:: MATERIALS PROVIDED
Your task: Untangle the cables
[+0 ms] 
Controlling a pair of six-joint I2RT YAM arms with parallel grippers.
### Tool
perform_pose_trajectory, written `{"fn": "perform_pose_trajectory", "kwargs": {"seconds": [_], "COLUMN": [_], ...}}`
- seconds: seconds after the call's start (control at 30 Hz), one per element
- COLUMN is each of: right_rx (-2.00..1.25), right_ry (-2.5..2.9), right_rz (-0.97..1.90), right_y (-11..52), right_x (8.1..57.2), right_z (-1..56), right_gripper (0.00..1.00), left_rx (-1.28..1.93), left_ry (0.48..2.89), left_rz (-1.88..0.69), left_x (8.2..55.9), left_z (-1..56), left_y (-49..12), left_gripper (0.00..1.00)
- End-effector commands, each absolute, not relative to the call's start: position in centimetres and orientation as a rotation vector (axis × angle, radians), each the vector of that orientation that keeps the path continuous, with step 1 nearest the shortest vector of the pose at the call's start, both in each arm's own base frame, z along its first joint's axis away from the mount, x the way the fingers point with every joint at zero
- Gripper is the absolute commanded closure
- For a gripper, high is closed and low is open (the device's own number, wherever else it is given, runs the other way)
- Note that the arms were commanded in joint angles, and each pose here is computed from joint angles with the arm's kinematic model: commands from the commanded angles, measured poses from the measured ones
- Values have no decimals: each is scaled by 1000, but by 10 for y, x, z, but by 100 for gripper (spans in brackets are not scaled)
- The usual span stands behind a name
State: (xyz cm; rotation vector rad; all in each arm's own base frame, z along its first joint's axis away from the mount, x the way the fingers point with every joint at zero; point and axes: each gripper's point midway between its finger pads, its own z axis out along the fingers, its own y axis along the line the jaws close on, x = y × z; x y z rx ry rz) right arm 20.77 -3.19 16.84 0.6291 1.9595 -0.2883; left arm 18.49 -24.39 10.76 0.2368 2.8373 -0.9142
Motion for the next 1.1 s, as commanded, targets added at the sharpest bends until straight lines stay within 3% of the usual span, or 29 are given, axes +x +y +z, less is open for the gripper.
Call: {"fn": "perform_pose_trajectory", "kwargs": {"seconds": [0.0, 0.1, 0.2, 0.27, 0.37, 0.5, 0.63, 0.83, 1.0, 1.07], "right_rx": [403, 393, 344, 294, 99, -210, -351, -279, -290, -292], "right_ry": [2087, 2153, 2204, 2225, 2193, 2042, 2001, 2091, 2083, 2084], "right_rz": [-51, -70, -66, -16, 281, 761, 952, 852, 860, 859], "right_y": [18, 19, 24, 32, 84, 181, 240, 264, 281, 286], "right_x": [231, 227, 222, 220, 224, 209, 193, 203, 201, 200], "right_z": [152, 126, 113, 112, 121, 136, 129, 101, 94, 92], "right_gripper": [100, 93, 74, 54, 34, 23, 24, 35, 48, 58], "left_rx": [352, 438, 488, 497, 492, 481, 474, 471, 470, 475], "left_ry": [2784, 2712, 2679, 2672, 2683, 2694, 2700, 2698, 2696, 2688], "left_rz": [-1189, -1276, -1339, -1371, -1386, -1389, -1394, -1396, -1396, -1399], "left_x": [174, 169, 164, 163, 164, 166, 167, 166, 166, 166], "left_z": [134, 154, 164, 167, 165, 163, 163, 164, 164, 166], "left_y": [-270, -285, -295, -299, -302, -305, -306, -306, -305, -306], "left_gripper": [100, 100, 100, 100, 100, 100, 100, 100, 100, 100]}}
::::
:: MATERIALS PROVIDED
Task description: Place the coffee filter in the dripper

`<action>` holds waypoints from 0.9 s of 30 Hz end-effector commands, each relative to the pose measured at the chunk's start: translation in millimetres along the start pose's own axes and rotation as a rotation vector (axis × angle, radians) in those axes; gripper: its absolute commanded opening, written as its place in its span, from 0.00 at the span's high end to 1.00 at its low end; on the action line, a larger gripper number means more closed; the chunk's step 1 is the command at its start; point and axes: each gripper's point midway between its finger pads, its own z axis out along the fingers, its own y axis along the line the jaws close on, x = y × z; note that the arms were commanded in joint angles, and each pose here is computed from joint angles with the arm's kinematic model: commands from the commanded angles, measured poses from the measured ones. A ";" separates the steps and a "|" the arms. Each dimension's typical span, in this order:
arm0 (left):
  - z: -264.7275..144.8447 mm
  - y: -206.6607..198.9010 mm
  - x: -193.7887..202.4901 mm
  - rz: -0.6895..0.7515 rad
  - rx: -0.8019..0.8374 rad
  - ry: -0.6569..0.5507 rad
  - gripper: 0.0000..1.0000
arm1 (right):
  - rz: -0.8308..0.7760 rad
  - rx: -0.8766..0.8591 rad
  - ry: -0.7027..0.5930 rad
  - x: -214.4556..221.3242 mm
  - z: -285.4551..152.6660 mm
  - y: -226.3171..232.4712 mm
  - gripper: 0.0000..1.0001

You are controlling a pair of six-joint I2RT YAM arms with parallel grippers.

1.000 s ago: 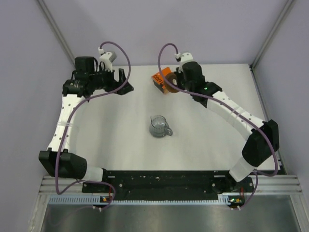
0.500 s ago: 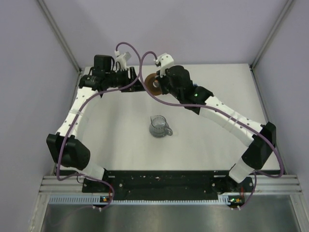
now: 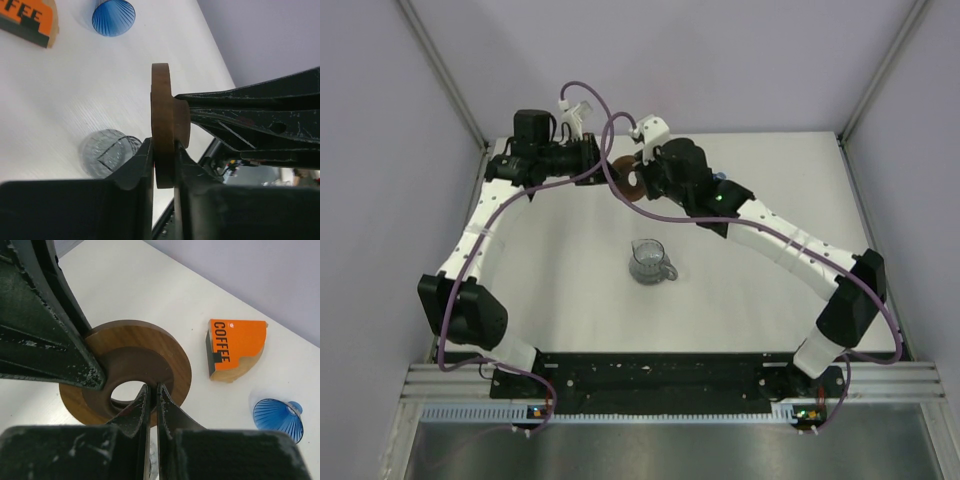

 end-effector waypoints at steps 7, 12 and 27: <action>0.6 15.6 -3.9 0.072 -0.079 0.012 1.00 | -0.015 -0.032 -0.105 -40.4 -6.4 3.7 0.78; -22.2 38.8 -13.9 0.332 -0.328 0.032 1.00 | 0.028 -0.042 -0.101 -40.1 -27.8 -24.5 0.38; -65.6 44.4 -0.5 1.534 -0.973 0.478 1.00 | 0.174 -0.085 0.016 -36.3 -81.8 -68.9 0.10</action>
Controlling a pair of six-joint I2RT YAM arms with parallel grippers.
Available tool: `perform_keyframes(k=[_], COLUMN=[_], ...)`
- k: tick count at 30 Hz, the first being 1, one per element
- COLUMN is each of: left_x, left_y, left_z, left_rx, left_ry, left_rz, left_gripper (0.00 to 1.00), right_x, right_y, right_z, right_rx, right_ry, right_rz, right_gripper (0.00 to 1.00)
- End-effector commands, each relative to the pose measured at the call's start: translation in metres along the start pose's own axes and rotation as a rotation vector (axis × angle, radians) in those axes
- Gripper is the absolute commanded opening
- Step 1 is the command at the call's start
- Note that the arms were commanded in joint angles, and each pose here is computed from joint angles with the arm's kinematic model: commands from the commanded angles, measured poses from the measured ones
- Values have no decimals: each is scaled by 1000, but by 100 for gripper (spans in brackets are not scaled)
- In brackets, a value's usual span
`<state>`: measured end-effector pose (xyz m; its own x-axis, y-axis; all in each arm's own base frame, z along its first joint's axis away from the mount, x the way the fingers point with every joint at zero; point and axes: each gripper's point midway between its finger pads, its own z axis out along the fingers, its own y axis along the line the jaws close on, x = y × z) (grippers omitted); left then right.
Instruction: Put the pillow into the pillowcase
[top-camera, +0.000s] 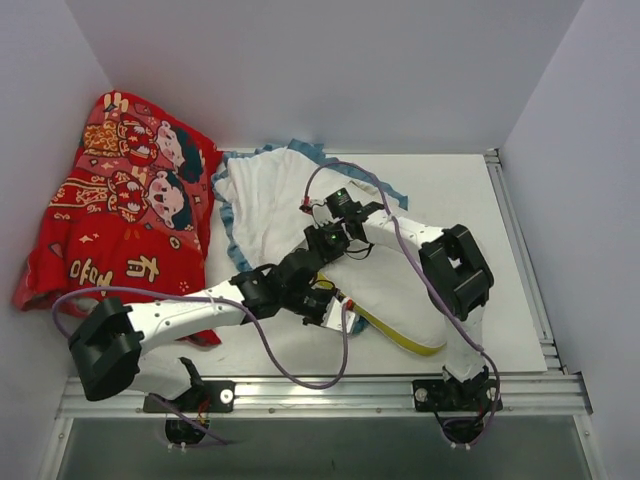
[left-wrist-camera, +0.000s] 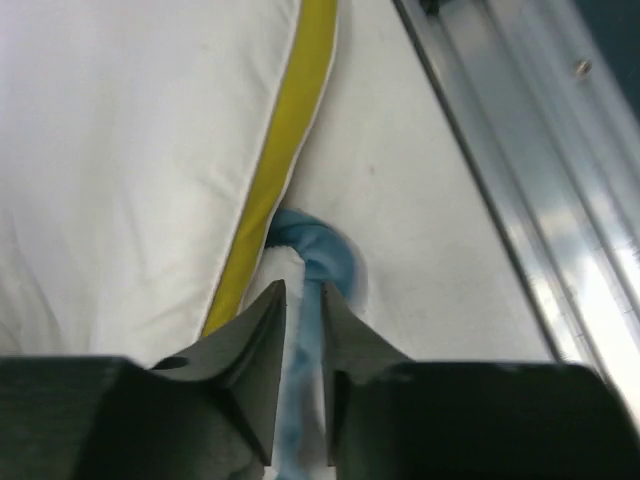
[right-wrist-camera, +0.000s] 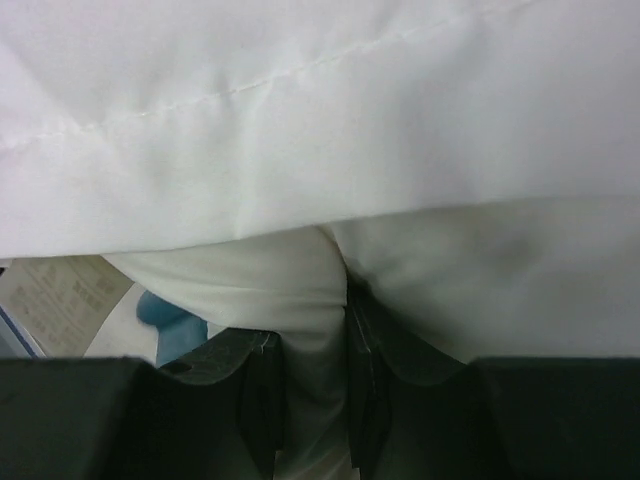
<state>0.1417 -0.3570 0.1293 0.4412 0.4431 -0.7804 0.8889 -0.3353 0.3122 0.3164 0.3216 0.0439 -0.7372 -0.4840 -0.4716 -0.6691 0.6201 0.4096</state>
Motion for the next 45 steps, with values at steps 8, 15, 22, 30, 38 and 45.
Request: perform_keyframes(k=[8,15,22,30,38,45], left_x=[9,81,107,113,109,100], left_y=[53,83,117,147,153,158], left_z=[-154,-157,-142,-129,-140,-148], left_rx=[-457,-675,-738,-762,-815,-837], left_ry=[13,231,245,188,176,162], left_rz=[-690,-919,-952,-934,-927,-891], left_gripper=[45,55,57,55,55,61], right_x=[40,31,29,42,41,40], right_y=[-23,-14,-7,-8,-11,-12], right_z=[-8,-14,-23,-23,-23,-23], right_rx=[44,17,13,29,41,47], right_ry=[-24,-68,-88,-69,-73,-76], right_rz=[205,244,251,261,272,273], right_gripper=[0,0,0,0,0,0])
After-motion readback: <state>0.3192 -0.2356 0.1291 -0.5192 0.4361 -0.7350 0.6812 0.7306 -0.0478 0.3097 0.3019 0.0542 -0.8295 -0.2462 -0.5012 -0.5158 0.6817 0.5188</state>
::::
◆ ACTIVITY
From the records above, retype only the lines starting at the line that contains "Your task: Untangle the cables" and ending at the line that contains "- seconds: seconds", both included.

◆ SOLVED EXERCISE
Your task: Untangle the cables
[+0 ms] 
Controlling a pair of six-joint I2RT YAM arms with parallel grippers.
### Tool
perform_pose_trajectory, written `{"fn": "perform_pose_trajectory", "kwargs": {"seconds": [_], "COLUMN": [_], ...}}`
- seconds: seconds after the call's start (control at 30 Hz), one per element

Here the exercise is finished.